- Arcade flyer
- Developer: Nichibutsu
- Publisher: Nichibutsu
- Director: Shigeki Fujiwara
- Designer: Nakagawa Kyoko
- Platforms: Arcade, Famicom, Commodore 64, Amstrad CPC, ZX Spectrum
- Release: December 1985
- Genre: Platform
- Mode: Single-player

= Cosmo Police Galivan =

1985 video game

 is a 1985 platform video game developed and published by Nichibutsu for arcades. The game is a homage to the Japanese tokusatsu shows Space Sheriff Gavan and Space Sheriff Sharivan. It was later ported to Commodore 64, Amstrad CPC, ZX Spectrum, and Famicom. The game spawned a sequel for the Super Nintendo Entertainment System called, Cosmo Police Galivan II: Arrow of Justice. Hamster Corporation acquired the rights to the game alongside Nichibutsu's intellectual property; the company released the game as part of the Arcade Archives series for the PlayStation 4 in 2015 and Nintendo Switch in 2021.

In 2022, the game was released as an in-built game on the Sega Astro City Mini V.

== Gameplay ==
In the game, the player takes the role of the last remaining member of the Cosmo Police, who runs and jumps around a multi-directional scrolling environment on planet Cynep, with caves, baroque rooms and underwater zones, destroying or avoiding waves of constantly attacking robots, aliens and alien ships.

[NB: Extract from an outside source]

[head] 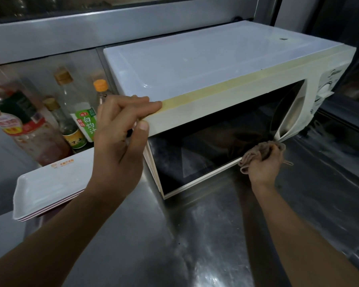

The player starts the game as an unarmed human, whose only attacking options are kicking and punching, but picking up a POW item encases the human in a robotic suit and arms the player with a laser gun. Collecting the blue POW items while in the suit awards the player with a powerful beam weapon for a limited time, while the red POW item gives the player a three-shot cannon. POW items are dotted throughout the levels and can also be gained by shooting the blue robot aliens.

The player's character has an energy bar that decreases whenever the player is hit. Should this fall below the halfway point, the robot suit will be lost and the player will once again be an unarmed human. Collecting a POW item while in human form will restore the player's energy. If a POW is collected while wearing the suit, however, the player's energy will NOT be increased but their weapon will receive a power-up. The game's platforms are littered with springboards that fire the player high into the air when stepped on. Some platforms - often containing POW items - can only be reached via a springboard.

At the end of every level, the player has to defeat a boss. There are two levels which alternate endlessly.

== Reception ==

In Japan, Game Machine listed Galivan on their January 15, 1986 issue as being the tenth most-successful table arcade unit at the time.